**WORK ORDER**
Among the lines below, list those containing the string "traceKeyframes".
========================================
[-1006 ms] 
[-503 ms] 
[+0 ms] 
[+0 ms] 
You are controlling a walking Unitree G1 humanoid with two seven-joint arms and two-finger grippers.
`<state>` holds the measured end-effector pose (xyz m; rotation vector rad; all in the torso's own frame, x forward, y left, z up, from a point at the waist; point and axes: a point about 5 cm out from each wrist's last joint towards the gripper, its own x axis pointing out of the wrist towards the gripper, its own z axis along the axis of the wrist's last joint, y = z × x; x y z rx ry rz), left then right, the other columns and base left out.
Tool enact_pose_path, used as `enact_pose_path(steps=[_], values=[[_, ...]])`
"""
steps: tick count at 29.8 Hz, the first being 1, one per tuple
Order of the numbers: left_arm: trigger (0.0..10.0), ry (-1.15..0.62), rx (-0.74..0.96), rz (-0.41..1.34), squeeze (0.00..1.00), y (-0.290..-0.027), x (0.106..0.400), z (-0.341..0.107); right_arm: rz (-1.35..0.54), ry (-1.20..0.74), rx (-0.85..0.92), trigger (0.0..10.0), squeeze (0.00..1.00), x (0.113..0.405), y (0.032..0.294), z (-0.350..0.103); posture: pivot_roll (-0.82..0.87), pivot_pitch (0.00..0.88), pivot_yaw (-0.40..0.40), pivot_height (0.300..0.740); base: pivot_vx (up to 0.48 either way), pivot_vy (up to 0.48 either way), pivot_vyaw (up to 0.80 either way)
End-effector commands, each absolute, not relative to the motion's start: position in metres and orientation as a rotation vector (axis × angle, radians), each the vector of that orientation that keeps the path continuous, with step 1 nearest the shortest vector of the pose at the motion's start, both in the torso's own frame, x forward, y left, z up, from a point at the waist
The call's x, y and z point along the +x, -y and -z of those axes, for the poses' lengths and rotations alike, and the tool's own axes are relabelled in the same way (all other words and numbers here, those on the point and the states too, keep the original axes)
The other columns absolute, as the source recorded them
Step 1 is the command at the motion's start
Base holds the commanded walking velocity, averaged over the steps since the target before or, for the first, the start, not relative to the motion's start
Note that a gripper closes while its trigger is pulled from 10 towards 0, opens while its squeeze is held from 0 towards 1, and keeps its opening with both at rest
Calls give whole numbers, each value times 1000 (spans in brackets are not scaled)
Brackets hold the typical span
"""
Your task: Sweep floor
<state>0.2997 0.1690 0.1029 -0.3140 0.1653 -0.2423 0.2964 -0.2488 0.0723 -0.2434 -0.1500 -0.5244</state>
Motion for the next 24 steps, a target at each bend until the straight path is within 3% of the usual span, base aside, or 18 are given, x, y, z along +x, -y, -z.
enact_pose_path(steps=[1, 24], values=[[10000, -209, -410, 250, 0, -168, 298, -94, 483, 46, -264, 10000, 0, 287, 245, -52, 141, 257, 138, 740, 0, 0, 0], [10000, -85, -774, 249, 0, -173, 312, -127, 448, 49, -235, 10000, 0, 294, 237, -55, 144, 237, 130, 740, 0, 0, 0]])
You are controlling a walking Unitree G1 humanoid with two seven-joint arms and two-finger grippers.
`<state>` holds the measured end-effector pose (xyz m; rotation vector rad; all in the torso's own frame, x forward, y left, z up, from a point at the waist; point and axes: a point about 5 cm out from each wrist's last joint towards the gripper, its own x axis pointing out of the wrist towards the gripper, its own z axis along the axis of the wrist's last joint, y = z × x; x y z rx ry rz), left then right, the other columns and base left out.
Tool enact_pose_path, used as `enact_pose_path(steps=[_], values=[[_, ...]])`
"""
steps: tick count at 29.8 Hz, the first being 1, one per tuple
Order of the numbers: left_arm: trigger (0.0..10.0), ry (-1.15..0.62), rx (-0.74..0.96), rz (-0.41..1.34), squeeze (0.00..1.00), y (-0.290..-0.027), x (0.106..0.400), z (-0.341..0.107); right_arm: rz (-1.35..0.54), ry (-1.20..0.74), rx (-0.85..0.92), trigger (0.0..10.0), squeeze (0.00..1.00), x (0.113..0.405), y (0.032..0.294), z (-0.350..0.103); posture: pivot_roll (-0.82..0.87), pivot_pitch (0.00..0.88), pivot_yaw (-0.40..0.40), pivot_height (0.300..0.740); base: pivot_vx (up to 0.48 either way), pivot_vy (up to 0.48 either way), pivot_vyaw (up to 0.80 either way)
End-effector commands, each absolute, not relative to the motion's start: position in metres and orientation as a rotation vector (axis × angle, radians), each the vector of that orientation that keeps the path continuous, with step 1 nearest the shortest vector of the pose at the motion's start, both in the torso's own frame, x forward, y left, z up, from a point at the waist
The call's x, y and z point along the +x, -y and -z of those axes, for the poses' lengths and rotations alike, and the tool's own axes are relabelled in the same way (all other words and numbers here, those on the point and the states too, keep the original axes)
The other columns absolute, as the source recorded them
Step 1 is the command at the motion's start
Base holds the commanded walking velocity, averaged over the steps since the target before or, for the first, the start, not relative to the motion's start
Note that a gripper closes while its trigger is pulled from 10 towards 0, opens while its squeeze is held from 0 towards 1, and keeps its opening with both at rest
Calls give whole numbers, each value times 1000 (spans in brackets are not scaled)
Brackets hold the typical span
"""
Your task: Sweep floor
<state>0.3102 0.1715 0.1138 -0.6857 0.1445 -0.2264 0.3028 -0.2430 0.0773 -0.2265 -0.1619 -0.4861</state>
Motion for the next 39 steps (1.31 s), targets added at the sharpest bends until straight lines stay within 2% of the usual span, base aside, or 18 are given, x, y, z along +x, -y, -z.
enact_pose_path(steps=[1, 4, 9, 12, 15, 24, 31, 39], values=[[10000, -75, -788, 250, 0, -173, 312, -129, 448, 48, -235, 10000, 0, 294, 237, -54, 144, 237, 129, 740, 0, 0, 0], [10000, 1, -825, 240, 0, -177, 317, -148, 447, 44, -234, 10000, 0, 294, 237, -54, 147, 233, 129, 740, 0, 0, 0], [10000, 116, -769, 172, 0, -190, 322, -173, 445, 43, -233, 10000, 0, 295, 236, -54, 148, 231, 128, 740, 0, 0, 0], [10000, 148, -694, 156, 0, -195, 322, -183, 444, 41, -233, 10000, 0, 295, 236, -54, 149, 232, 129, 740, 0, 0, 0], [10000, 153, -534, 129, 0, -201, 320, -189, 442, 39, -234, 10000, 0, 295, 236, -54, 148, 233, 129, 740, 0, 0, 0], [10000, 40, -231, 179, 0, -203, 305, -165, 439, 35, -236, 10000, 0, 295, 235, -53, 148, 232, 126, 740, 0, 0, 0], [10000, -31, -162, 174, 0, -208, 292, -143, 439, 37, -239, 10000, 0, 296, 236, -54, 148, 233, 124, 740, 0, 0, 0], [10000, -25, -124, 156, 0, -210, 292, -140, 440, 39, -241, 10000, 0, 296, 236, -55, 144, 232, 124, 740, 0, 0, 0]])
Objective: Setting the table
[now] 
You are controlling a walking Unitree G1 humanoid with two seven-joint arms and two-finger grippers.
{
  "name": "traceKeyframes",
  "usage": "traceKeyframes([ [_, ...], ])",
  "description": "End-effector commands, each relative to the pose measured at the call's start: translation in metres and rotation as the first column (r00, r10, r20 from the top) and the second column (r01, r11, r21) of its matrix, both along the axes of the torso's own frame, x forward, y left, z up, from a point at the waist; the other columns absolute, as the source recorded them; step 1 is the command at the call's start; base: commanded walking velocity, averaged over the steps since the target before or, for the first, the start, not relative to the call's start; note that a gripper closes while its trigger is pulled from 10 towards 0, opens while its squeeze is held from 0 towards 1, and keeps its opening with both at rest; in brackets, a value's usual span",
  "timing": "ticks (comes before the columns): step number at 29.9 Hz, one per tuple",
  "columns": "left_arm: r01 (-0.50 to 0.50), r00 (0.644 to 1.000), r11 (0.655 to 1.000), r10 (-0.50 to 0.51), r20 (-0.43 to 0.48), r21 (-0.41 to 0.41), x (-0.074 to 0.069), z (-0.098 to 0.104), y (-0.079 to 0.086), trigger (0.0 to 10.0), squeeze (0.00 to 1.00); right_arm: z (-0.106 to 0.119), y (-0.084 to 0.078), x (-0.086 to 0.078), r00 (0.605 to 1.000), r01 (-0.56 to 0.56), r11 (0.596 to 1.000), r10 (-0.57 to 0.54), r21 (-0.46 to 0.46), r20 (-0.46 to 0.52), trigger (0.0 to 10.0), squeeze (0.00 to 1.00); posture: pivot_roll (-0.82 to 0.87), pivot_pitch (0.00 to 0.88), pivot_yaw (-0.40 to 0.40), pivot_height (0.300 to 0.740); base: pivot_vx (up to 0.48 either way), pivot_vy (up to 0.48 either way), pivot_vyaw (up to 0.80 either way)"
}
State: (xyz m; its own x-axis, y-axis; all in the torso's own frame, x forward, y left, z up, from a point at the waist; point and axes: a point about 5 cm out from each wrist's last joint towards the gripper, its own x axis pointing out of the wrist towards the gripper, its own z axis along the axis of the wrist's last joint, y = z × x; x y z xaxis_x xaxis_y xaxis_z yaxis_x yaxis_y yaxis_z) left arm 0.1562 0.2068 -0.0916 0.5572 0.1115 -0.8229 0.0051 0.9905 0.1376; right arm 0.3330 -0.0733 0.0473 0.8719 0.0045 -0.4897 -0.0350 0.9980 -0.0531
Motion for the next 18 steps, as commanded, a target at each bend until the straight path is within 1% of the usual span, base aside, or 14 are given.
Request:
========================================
**WRITTEN SOLUTION**
  "name": "traceKeyframes",
  "usage": "traceKeyframes([ [_, ...], ])",

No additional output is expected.